Ahead of the Game - Wittle Defender is Habby's tower defence roguelike that rewards laziness, and it's glorious
Idle away to keep the grind at bay

- Randomised skills and compelling auto-battles
- Adorable "wittle" heroes with varied skills
- Casual fun that's truly mobile
Hello and welcome to Ahead of the Game, a series where we tell you all about an upcoming game that, despite not being out yet, is available for you to play at the time of publishing. Through this series, you can grab a chance to play games well ahead of their release date, be that through Soft Launch, Open Beta, Demos, or more.
Habby seems to know exactly how to whip up the perfect combination of casual fun and a satisfying challenge, as they've now soft-launched Wittle Defender - and my life is all the better for it.
There's really not much to do here except set up your squad of heroes and watch them do all the work for you - all you have to do is pick the right procedurally generated skill and witness the carnage your team can unleash in a frenzy.

It's as idle as idle games go, but really, that doesn't mean it's any less exciting - every hit resounds, every defeat hurts, and every takedown is more satisfying than the last. The feeling of glee when the big boss goes down in slow-mo is unmatched - it just made me want to keep going and repeating each run because the loop is just that compelling.
I can't, for the life of me, understand how something so seemingly simple can be so darn enjoyable. Maybe it's the lazy adult in me who can't be bothered by the daily grind as I grow older, or it's simply that the characters here - much like Capybara Go - are just too adorable to resist.
Whether you're playing as a ranged priest with lightning orbs that bounce around from foe to foe or an ice witch (named Anna, by the way) with icicles that surround your team to sweep enemies getting too close for comfort, it's always a thrill to pick the right skill combos and team synergies to deal maximum damage.

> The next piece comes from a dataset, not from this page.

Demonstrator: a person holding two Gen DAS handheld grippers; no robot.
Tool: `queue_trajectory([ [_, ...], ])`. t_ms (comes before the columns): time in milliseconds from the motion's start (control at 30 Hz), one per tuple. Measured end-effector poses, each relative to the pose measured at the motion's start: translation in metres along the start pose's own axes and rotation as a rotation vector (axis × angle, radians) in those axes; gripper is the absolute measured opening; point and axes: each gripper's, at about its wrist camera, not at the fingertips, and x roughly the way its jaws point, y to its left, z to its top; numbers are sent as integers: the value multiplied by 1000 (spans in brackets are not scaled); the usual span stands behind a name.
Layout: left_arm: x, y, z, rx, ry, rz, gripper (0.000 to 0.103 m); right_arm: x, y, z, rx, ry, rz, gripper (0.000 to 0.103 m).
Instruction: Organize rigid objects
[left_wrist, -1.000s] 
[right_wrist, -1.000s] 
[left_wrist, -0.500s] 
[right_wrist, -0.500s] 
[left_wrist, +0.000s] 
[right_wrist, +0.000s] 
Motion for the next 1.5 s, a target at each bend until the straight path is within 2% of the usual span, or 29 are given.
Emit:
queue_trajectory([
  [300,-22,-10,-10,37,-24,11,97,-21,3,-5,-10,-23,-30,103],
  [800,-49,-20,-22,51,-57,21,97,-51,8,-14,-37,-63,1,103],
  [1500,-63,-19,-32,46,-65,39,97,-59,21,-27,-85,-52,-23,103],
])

As expected, you can upgrade them using idle resources, summon more heroes with different rarities from the gacha, send your team out on patrol for more loot, and unlock card-based skills to boost your team's stats. But at the end of the day, it's basically just going through the cycle of starting a dungeon crawl, picking skills, killing enemies, and dying - a loop that I'm all too willing to do over and over again.